Sustainability:Get a tighter grip on energy
As the UK’s need to cut carbon emissions keeps on gathering momentum – with more government legislation looming on the horizon – HVR looks at the benefits of taking a holistic approach towards energy management
A recent survey commissioned by the Energy Saving Trust revealed a series of interesting public perceptions relating to the impact of carbon emissions.
According to the survey, 41% of people believe the UK will need a carbon police force to enforce energy-efficient measures and nearly two thirds of people anticipate that the government will introduce legislation to help cut CO2 emissions.
Such beliefs reinforce growing public concern and interest in environmental preservation, and the need for the public and private sectors to prioritise sustainable working practices. Buying decisions are becoming more influenced by green rhetoric, and organisations must work harder to satisfy the demands of carbon-conscious customers.
Bespoke and well structured energy management programmes can help companies and organisations of all sizes successfully meet this challenge.
Developing an energy management programme should start with conducting an energy management assessment. This will help identify areas in which a business can improve its efficiency and quantify potential emissions and financial savings.
The assessment can also provide a good basis for developing an environmental policy that clearly demonstrates an organisation's commitment to sustainable working.
Levels of assessment vary but generally it should comprise a full review of the company's buildings - including doors, windows, ventilation and roofs, operational equipment, working practices, metering and the local power supply network.
Mike Hogg, general manager of Shell Gas Direct, believes in working closely with customers.
He says: 'Shell Gas Direct focuses assessments on auditing energy usage in line with legislative requirements and the day-to-day operation of the business, including objectives and targets.
'This approach ensures a balance is struck between identifying the amount of energy needed to maintain core operation and the actual volume being consumed. An accurate scoring system can then be devised, which ranks the efficiency of the building, working practices and equipment, and realistic targets set for achieving reductions.
'Using the scoring system, high levels of inefficiency can be addressed as a priority to realise immediate emissions reductions and long-term strategies devised to deliver continuous improvement. Along with expert advice, this approach helps companies and organisations make informed decisions and progressively adapt operational strategies to accommodate sustainable methods of working.'
For example, the assessment can be used to pinpoint cost-free and low-cost measures that can be implemented straight away, such as adjusting air-conditioning temperatures by a few degrees and not leaving equipment on standby overnight.

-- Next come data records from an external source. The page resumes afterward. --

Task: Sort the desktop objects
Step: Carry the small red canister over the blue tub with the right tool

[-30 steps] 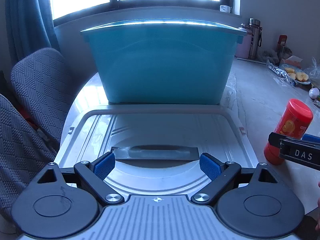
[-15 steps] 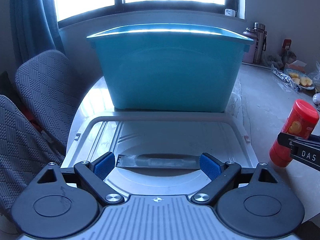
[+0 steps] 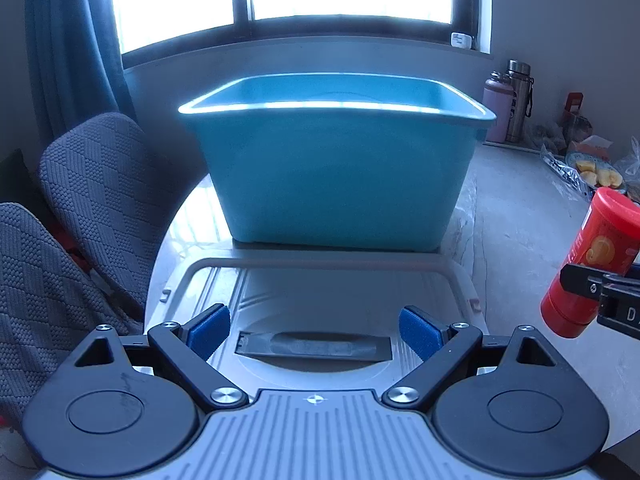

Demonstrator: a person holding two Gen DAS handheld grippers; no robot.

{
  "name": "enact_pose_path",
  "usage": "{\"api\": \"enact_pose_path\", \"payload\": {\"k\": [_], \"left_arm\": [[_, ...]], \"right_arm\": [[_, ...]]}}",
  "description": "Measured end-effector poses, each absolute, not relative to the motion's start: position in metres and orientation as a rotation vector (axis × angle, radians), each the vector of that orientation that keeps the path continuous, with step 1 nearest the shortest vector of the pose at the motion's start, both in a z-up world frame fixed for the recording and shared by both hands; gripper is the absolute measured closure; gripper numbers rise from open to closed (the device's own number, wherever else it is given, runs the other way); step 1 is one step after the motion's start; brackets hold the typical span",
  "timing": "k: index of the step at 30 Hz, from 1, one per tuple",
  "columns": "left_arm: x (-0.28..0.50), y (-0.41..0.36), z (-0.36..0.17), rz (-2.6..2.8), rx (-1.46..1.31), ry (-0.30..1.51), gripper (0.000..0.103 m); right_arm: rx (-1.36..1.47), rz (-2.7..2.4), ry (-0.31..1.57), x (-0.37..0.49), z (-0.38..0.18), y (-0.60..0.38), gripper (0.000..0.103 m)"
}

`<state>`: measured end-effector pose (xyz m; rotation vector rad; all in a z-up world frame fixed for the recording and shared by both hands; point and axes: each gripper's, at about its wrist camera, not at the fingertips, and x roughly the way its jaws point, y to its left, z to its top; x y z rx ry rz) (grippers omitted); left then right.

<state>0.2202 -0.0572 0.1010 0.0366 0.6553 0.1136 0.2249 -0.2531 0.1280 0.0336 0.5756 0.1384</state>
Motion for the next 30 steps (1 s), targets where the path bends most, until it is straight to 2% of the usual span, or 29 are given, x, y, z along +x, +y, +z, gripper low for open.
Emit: {"api": "enact_pose_path", "payload": {"k": [18, 30], "left_arm": [[0.245, -0.044, 0.192, 0.147, 0.076, 0.609, 0.010], [0.296, -0.002, 0.215, 0.107, 0.042, 0.611, 0.010]], "right_arm": [[0.031, 0.243, 0.441, 0.261, 0.220, -0.226, 0.055], [0.027, 0.238, 0.376, 0.335, 0.252, -0.186, 0.055]]}}
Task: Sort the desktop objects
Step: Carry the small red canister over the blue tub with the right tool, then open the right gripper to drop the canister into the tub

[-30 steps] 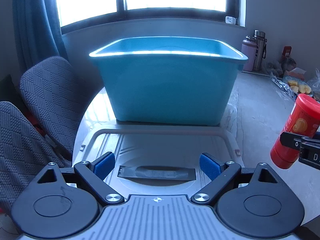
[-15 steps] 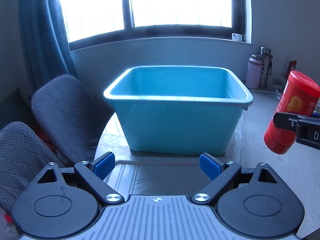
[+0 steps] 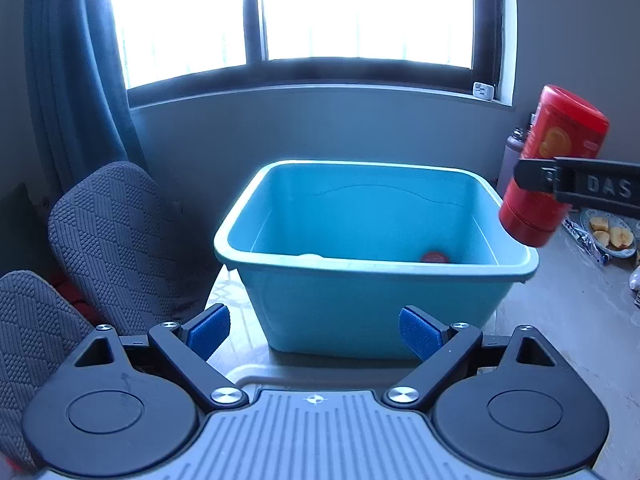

This ensures all basic improvements are covered before more substantial investment is made in advanced energy-efficient technologies.
Similarly, an assessment can clarify the need for personnel training or the assignment
of roles and responsibilities to deliver the energy-management programme.
The success of the programme can be measured by regularly monitoring energy usage. One of the most frequently overlooked opportunities to improve sustainability is made at the procurement stage.
In many cases, businesses and organisations approach energy buying on a cost-only basis and tend not to consider how supplier expertise can assist best-practice energy efficiency.
Hogg says: 'A supplier with in-depth market knowledge, technical experience and resources will support the continued development of an energy management programme. This ensures it keeps pace with constantly evolving legislation and technology to continually deliver tangible benefits.
'To help increase understanding of energy usage, Shell Gas Direct can offer Automated Meter Reading (AMR) technology.
Trials from around the world show the AMRs - which are fitted to an existing gas meter and communicate usage data directly back to Shell (and the customer if required) via SMS - can help reduce energy consumption and maximise efficiency.'
The technology presents new opportunities for consumption data to be made available online, which users can access live. This level of monitoring, coupled with the ability for users to analyse consumption, will reduce the need for estimated billing, and could help customers to appreciate significant cost savings.
Better understanding of consumption can help to maximise energy cost savings which, in turn, can be invested in improving sustainable practices. Flexible gas supply contracts can be developed that: track market prices; offer fixed prices; a combination of the two; or allow customers to buy gas in advance.
Credible suppliers will be able to offer such packages, fitting in with user consumption and operational requirements. This is opposed to an off-the-shelf product that promises low prices, but costs significantly more in the long term.
Emission levels suggest the UK is suffering a major shortfall in achieving its 80% reduction target by 2050. As it strives to offset the difference, it is likely green-related funding and tax breaks will be introduced to increase energy efficiency.